The 38-year-old was winning a first National on his 14th attempt. Considering he lost the job as Gigginstown’s number one rider in 2013, when famously invited by O’Leary for a cup of tea, Russell’s return to favour is as much a reflection of his resilience as his talent.
Russell’s ambitions once extended no further than the point to point field that’s at the heart of how many jumping fans view the sport.
That current racecourse success is built on a concentration of wealth and resources among a small number of personalities smacks of an elitism at odds with National Hunt racing’s traditional view of itself. And it’s hard to convincingly run up any kind of National flag if you can’t afford to.
Deepest pockets
By its nature though racing has always had haves and have nots. And elite sport is by nature elitist. The deepest pockets usually emerge on top.

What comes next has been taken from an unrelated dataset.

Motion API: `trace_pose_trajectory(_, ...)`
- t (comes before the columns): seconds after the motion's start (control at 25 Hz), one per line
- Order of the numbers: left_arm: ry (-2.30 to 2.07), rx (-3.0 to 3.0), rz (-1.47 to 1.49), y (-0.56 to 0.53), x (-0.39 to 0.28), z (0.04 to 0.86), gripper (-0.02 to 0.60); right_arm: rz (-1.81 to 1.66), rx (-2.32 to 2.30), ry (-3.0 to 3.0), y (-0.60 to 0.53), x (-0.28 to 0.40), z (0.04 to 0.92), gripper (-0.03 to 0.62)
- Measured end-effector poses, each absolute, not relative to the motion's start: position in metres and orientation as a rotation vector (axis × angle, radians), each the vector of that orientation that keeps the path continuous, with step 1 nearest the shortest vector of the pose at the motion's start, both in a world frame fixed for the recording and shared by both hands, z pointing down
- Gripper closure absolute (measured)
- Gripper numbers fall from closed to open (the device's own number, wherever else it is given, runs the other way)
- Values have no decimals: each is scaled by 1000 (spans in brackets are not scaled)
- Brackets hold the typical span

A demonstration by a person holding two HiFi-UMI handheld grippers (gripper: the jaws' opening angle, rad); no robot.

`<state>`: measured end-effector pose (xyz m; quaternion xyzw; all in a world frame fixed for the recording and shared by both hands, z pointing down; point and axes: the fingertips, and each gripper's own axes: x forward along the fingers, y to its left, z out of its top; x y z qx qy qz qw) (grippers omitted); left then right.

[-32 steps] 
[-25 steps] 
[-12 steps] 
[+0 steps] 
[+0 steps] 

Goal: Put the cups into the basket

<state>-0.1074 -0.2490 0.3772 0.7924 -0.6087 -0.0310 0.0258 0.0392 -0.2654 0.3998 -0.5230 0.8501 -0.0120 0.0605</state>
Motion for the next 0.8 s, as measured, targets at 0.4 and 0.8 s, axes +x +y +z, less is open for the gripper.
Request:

"There are now a number of seriously stupid people in Ireland like myself, JP McManus and Rich Ricci who are spending lots of money to keep the better horses at home, and that helps the trainers too," O'Leary argued on Saturday.
The evidence of that investment is stamped over much of Irish jump racing right now. And if it isn’t as egalitarian as it once supposedly was then the 26th Aintree National winner trained in Ireland reflects how things are always changing.
Tiger Roll was the smallest horse in the race, a flat-bred former Triumph Hurdle winner once dismissed by his owner as “a little rat of a thing.” Over the old stiffer National test he mightn’t have even been sighted.
But at the end of four and a quarter miles and 30 fences, the diminutive hero had enough of the traditional virtues of grit and resolve to win the second closest National finish ever. Neptune Collonges won by just a nose six years ago.
It’s also traditional to allocate nationality to the patch of ground a horse is trained on.
Some people get annoyed when horses get claimed by Britain despite being owned, bred, trained or ridden by Irish people.
But ultimately claim does come down to the racing culture these horses are part of. And in Liverpool on Saturday Irish racing was able to claim dominance like never before.